Şeyh Aziz Mahmud Urmevî

Alim, Mutasavvıf

Doğum
-
Ölüm

16. - 17. mutasavvıf ve alimlerinden (D. ?, Urumiye / İran - Ö. 1639, Diyarbekir). Bir Nakşibendî şeyhi olan Aziz Mahmud Urmevî, aslen İran'ın şimdi 10. büyük şehri Urumiye şehrindendir. Urumiye'de babası Seyyid Ahmed Koçağa'nın vefatından sonra irşad faaliyetlerine devam eden Şeyh Aziz Mahmud, Safevîlerin yoğun saldırıları karşısında Diyarbakir'e göç etmiştir. Şeyh Aziz Mahmud, tasavvuf ile birlikte Kur'ân ilimlerine de vakıftı. Diyarbakir'de, tekkesinden ayrı olarak yaptırdığı medresesinde (Aziziye Camii / Şeyh Rumî Medresesi) ilim tahsili yapıldığı bilinmektedir.
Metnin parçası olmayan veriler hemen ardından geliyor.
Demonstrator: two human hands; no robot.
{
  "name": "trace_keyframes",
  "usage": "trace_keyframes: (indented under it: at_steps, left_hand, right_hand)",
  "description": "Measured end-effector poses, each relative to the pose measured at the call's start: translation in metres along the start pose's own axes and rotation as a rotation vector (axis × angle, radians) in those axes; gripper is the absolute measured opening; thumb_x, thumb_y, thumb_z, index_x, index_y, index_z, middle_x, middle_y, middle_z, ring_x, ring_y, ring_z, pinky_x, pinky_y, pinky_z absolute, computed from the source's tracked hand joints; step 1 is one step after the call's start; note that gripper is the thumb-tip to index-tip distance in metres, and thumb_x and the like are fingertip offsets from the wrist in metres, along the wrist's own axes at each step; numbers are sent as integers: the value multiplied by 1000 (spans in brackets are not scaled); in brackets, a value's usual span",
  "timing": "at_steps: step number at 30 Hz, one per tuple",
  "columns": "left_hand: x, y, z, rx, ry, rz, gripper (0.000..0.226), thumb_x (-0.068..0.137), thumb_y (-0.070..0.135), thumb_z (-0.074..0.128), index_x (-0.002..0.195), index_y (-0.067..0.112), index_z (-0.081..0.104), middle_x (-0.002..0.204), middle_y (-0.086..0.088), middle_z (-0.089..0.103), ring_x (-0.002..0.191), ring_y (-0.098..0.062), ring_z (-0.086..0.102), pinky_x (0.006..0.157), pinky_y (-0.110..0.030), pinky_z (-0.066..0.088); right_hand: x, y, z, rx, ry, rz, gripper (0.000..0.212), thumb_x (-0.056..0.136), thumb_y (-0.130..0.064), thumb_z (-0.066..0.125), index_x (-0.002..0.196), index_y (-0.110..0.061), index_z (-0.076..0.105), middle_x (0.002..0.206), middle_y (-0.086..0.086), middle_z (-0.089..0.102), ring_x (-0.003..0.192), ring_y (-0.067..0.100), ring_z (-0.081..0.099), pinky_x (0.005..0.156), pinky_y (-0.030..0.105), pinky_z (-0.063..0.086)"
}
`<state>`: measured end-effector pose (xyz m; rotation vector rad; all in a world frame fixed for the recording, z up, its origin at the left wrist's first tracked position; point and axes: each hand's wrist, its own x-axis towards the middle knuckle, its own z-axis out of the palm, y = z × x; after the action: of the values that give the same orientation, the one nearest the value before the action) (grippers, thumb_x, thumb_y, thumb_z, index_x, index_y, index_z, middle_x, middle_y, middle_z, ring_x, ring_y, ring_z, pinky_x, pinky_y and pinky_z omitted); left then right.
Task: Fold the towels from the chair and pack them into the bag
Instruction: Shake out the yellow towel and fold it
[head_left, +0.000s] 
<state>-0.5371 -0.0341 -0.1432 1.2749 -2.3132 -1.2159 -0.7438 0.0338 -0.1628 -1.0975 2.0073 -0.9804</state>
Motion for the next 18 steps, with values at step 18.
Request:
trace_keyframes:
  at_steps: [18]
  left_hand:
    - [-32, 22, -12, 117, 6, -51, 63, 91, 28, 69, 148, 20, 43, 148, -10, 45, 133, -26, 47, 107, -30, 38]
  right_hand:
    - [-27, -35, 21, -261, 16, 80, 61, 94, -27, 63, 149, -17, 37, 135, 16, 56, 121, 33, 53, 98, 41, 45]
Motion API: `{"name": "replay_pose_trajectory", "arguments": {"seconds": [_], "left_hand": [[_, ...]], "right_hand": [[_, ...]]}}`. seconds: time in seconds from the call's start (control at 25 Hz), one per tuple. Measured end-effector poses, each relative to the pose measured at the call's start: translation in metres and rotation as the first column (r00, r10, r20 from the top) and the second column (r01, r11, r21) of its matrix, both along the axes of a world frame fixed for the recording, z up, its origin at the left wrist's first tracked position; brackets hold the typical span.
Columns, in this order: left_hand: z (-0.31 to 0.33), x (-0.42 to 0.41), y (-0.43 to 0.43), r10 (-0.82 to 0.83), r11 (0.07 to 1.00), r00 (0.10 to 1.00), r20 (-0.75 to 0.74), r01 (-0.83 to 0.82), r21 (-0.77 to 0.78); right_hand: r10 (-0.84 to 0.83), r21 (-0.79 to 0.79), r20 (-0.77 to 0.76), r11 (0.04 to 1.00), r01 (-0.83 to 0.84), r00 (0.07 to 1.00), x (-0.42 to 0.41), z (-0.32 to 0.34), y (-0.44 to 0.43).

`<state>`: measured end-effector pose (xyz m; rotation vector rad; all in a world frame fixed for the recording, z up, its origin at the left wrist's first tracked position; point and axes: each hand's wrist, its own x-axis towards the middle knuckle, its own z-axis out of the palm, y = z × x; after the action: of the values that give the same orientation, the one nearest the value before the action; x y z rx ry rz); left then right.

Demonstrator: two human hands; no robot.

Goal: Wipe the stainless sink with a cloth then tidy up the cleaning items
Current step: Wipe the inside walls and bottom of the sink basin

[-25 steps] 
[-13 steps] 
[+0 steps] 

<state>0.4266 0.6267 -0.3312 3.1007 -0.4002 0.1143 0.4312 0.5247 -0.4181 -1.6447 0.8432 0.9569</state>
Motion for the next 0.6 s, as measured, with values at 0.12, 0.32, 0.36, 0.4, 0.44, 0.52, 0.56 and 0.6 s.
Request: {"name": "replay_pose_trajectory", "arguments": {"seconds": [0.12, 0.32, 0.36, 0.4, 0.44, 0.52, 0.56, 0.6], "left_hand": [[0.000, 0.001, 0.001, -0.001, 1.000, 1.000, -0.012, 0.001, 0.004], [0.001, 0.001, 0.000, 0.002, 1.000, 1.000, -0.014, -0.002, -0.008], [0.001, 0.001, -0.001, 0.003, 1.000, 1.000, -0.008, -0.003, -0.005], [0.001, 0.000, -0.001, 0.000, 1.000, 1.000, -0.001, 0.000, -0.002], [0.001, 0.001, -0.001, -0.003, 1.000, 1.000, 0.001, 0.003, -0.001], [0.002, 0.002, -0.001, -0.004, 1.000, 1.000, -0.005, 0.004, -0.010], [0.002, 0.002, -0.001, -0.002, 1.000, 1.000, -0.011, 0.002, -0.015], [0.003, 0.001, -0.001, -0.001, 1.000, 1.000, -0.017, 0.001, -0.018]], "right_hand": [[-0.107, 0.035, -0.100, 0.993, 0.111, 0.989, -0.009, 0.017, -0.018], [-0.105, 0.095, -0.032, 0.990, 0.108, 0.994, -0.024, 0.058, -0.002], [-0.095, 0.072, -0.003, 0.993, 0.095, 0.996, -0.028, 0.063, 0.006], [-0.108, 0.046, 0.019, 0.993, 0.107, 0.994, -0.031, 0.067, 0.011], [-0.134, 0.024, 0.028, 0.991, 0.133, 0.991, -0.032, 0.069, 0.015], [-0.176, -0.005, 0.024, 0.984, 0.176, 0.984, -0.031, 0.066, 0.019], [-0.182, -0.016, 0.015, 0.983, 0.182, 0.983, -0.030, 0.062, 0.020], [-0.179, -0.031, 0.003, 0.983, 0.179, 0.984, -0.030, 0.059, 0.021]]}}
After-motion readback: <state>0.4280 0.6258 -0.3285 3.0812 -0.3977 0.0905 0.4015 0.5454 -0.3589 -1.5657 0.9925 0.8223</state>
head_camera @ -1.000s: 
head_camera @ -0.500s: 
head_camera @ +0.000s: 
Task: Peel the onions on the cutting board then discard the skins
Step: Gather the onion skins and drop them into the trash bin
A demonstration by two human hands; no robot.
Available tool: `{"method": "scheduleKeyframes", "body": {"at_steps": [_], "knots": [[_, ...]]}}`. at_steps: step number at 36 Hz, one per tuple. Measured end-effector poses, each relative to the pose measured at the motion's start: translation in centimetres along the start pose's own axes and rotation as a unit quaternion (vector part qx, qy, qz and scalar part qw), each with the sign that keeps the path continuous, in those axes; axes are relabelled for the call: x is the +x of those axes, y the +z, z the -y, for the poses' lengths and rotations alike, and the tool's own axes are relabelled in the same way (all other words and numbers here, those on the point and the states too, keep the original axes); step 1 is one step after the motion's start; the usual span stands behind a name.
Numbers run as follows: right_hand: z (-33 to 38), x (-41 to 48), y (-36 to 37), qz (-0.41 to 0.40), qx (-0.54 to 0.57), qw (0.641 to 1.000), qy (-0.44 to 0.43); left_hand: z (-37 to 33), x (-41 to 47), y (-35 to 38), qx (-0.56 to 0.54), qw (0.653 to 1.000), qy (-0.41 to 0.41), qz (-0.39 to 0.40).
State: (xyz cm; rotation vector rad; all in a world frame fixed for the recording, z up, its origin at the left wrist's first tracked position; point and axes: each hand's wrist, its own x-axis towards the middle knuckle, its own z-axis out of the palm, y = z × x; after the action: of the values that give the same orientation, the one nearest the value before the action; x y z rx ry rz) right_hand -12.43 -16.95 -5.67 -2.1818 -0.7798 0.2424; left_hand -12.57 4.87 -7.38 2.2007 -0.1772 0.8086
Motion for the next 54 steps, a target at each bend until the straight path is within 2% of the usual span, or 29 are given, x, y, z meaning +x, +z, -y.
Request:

Yaşadığı dönemde şöhreti Diyarbekir sınırlarını aşıp Tebriz'den Musul'a kadar ge­niş bir bölgeye yayılmıştır. Şeyh Aziz Mahmud, Bağdat seferine giderken 1048/1638'de Diyarbakir'e uğrayan IV. Murat'ı bizzat karşılamış ve misafir etmiştir. Kırklar Dağı eteğindeki ünlü Kavs Köşkü de (1634) onundur. IV. Murad'a burada verdiği ziyafette, ye­mekler, kentten elden ele taşınmıştı. Kâtip Çelebi'nin kaydına göre müritlerinin sayısı kırk bini buluyordu. Şeyh Aziz Mahmud, padişahın teveccühünü kazanmış, berabe­rinde Revan seferine dahi katılmıştı.

Ancak, bir süre fitneciler harekete geçmiş, Onun gücünün ileride Osmanlı yönetimine zararlı olabileceği endişesiyle ve bazı kışkırtmaları sonucu Padişahın emri ile öldürülmüştür. Şeyh'in idamı halkı çok üzmüştür. Vefatından sonra cenazesi Urfa Kapı dışına defnedilmiştir. IV. Murad'ın daha sonra Şeyh Mahmud Urmevî'yi idam ettirdiğine pişman olduğu, hata­sını telafi edebilmek için Kâbi köyünü bir fermanla onun çocuklarına verdiği ve bu köyün tasarrufunun 1910 yılına kadar bu ailenin elinde bulunduğu kaynaklarda ifade edilmektedir. Mevcut kaynaklardan da Kâbi Köyü mezrasının gelirlerinin, Aziz Mahmud Urmevî (Hacı Müştak) Camii ve Medresesinin bağlı bulunduğu Şeyh Mahmud Urmevî vakfına ait olduğu anlaşılmaktadır.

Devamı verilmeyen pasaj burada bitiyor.